The hijab, a traditional headscarf worn around the head and shoulders, has caused division across Europe for years, underscoring sharp differences over the integration of Muslims.
The court’s ruling addressed previous cases where two separate Muslim women in Germany were suspended from their jobs after they began wearing headscarves at work.
According to the court, “a prohibition on wearing any visible form of expression of political, philosophical or religious beliefs in the workplace may be justified by the employer’s need to present a neutral image towards customers or to prevent social disputes.
“However, that justification must correspond to a genuine need on the part of the employer and, in reconciling the rights and interests at issue, the national courts may take into account the specific context of their Member State and, in particular, more favorable national provisions on the protection of freedom of religion.”
One of the women was a special needs employee at a childcare center in Hamburg, operated by a charitable association. The other Muslim woman was a cashier at Mueller’s, a drugstore chain. Neither of the women was wearing headscarves when they began working at their respective companies but decided to wear them years later when they returned from parental leave.
On different occasions, each of the women was informed by their employer that wearing a head covering was inappropriate.

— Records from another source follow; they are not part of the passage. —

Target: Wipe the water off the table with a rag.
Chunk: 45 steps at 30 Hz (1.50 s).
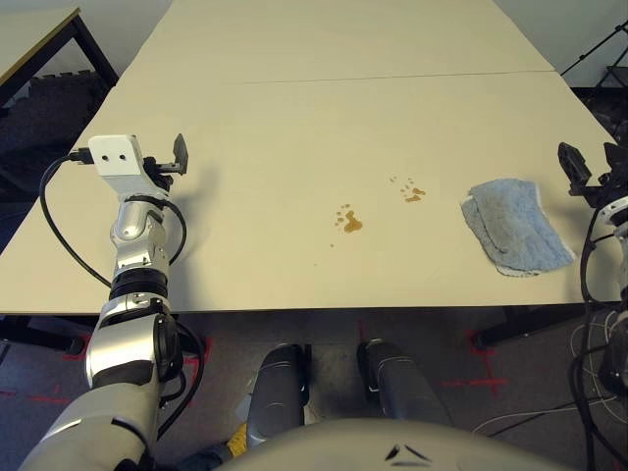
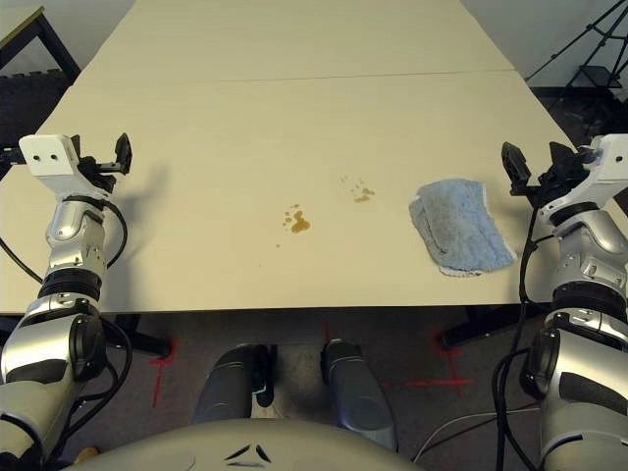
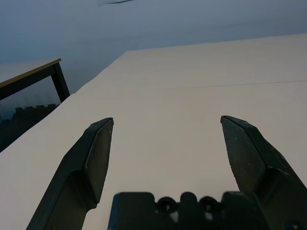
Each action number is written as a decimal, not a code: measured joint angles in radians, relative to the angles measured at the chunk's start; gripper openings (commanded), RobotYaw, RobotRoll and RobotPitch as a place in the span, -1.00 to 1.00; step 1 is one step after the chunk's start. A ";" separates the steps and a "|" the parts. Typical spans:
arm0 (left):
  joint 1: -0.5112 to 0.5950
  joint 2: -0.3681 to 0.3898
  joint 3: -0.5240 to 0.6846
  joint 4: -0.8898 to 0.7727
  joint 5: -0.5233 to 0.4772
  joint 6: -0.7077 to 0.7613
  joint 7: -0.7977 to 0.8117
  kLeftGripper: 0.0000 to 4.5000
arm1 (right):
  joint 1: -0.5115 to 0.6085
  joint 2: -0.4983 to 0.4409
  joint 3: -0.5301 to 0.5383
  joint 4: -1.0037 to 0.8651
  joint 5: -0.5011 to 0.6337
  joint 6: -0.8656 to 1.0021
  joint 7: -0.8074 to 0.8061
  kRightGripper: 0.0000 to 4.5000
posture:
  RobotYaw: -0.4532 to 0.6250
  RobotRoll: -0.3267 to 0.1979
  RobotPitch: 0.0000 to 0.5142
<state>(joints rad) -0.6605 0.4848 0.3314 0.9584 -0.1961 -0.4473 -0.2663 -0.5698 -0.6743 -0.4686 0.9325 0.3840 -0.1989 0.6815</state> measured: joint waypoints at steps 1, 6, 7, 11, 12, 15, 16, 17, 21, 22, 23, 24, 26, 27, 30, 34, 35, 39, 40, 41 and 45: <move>0.000 0.000 0.000 0.000 0.000 0.000 0.000 1.00 | 0.000 0.000 0.000 0.000 0.000 0.000 0.000 0.99 | -0.52 0.25 -0.44; -0.001 0.000 -0.007 0.000 -0.001 0.003 -0.030 1.00 | 0.004 0.000 -0.003 -0.008 0.000 0.000 -0.002 0.99 | -0.54 0.25 -0.42; -0.001 0.000 -0.010 0.000 -0.003 0.007 -0.049 1.00 | 0.011 0.001 -0.004 -0.022 0.000 0.000 -0.003 0.99 | -0.55 0.25 -0.42; 0.000 -0.001 -0.028 -0.025 -0.035 0.048 -0.196 1.00 | 0.036 0.002 -0.009 -0.068 0.004 0.009 -0.006 0.99 | -0.54 0.25 -0.42; 0.004 -0.001 -0.035 -0.047 -0.046 0.060 -0.245 1.00 | 0.040 0.004 -0.011 -0.074 0.006 0.014 -0.007 0.99 | -0.54 0.25 -0.43; 0.047 0.006 -0.058 -0.157 -0.099 0.115 -0.431 1.00 | 0.049 0.010 -0.012 -0.081 0.008 0.020 -0.017 0.99 | -0.53 0.25 -0.45; 0.069 0.009 -0.068 -0.194 -0.121 0.142 -0.499 1.00 | 0.053 0.012 -0.013 -0.082 0.008 0.021 -0.020 0.99 | -0.53 0.25 -0.45; 0.090 0.010 -0.077 -0.232 -0.140 0.169 -0.560 1.00 | 0.057 0.013 -0.013 -0.083 0.008 0.021 -0.022 0.99 | -0.52 0.25 -0.46; 0.154 0.026 -0.110 -0.373 -0.218 0.296 -0.747 1.00 | 0.059 0.016 -0.012 -0.083 0.008 0.031 -0.023 0.99 | -0.50 0.25 -0.48; 0.169 0.036 -0.120 -0.417 -0.235 0.330 -0.791 1.00 | 0.059 0.015 -0.012 -0.082 0.008 0.033 -0.023 0.99 | -0.50 0.25 -0.48; 0.177 0.041 -0.126 -0.449 -0.248 0.360 -0.821 1.00 | 0.057 0.015 -0.012 -0.080 0.007 0.034 -0.023 0.99 | -0.49 0.25 -0.48; 0.188 0.047 -0.130 -0.480 -0.257 0.386 -0.845 1.00 | 0.051 0.015 -0.011 -0.075 0.005 0.035 -0.021 0.99 | -0.49 0.25 -0.48; 0.212 0.060 -0.153 -0.525 -0.267 0.427 -0.894 1.00 | 0.038 0.010 -0.011 -0.063 0.000 0.037 -0.019 0.99 | -0.49 0.25 -0.49; 0.223 0.068 -0.164 -0.539 -0.268 0.446 -0.919 1.00 | 0.031 0.008 -0.010 -0.061 -0.003 0.037 -0.018 0.99 | -0.49 0.25 -0.49; 0.241 0.080 -0.185 -0.556 -0.268 0.470 -0.965 1.00 | 0.024 -0.001 -0.010 -0.055 -0.005 0.037 -0.015 0.99 | -0.49 0.25 -0.48; 0.241 0.083 -0.198 -0.556 -0.265 0.474 -0.995 1.00 | 0.025 -0.001 -0.010 -0.051 -0.003 0.056 -0.002 0.99 | -0.52 0.25 -0.46; 0.240 0.082 -0.200 -0.556 -0.263 0.473 -0.998 1.00 | 0.033 -0.004 -0.010 -0.069 0.004 0.086 0.009 0.99 | -0.52 0.25 -0.46; 0.235 0.081 -0.216 -0.554 -0.252 0.470 -1.008 1.00 | 0.104 -0.028 -0.014 -0.199 0.070 0.284 0.083 0.99 | -0.55 0.25 -0.44; 0.234 0.080 -0.218 -0.552 -0.250 0.468 -1.008 1.00 | 0.124 -0.035 -0.014 -0.231 0.087 0.334 0.096 0.99 | -0.57 0.25 -0.43; 0.232 0.079 -0.221 -0.552 -0.249 0.466 -1.008 1.00 | 0.152 -0.046 -0.015 -0.271 0.106 0.395 0.110 0.99 | -0.57 0.25 -0.42; 0.224 0.073 -0.228 -0.547 -0.243 0.457 -1.008 1.00 | 0.263 -0.102 -0.017 -0.420 0.172 0.616 0.164 0.99 | -0.59 0.25 -0.41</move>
<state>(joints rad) -0.4366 0.5574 0.1035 0.4111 -0.4393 0.0093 -1.2741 -0.3065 -0.7762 -0.4856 0.5128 0.5562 0.4170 0.8456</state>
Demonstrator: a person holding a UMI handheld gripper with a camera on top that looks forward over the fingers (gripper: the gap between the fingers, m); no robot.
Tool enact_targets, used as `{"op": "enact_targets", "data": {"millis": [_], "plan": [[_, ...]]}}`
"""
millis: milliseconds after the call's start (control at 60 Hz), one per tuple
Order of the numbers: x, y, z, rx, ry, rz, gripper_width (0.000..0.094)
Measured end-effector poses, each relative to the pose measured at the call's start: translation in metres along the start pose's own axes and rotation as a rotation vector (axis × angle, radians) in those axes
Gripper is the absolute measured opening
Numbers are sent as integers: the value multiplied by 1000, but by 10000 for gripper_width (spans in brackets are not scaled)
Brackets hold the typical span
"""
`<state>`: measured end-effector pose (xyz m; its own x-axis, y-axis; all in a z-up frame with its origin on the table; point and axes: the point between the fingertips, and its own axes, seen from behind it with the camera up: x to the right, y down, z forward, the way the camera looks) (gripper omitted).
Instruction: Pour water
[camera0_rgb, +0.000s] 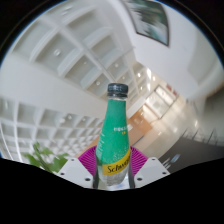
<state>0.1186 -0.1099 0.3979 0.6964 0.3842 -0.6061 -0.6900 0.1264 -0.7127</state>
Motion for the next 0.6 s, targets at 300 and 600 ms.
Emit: {"op": "enact_targets", "data": {"millis": [300,600], "plan": [[183,13,-32,-165,406,-731,411],[307,123,-71,-441,503,-745,389]]}}
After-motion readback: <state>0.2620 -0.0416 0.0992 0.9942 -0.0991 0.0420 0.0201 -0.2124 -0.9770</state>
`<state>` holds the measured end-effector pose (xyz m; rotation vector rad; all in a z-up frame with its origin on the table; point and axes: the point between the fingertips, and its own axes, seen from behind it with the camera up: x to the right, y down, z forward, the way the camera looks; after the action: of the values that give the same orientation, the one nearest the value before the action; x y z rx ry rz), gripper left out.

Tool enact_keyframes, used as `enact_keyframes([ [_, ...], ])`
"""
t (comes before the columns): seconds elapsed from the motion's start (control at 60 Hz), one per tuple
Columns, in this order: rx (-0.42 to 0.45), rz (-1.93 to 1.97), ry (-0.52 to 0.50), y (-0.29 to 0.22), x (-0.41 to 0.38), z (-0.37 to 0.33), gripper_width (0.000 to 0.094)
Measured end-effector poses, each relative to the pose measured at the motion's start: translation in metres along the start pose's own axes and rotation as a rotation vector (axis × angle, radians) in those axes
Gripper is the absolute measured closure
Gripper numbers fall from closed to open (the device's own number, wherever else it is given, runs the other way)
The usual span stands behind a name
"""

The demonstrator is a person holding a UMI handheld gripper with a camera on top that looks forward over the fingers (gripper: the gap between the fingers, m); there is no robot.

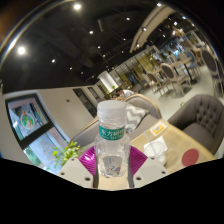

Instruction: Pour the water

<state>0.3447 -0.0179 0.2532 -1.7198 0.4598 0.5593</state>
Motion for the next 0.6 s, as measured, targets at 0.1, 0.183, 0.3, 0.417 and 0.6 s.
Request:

According to court documents, they were suspended or told to find other employment if they continued wearing religious attire.
The rule forbidding the woman working at the care center from wearing the headscarf was not discrimination since the regulations also forbade Christians from wearing a cross. Religious attire or symbols must be removed.
In 2017, the Luxembourg-based EU Court of Justice (CJEU)said that certain companies might ban employees from wearing Islamic headscarves or any other visible religious symbols, but only under specified conditions. This ruling received a massive backlash among the religious population.
The Open Society Justice Initiative — part of the philanthropic organization known as the Open Society Foundations (OSF), founded by George Soros — advised concerns that the ruling “may continue to exclude many Muslim women, and those of other religious minorities, from various jobs in Europe.”
A representative of OSF, Maryam H’madoun, stated that employers need to tread carefully as “they risk being found liable for discrimination ... if they can’t demonstrate a genuine need for a religious dress ban.”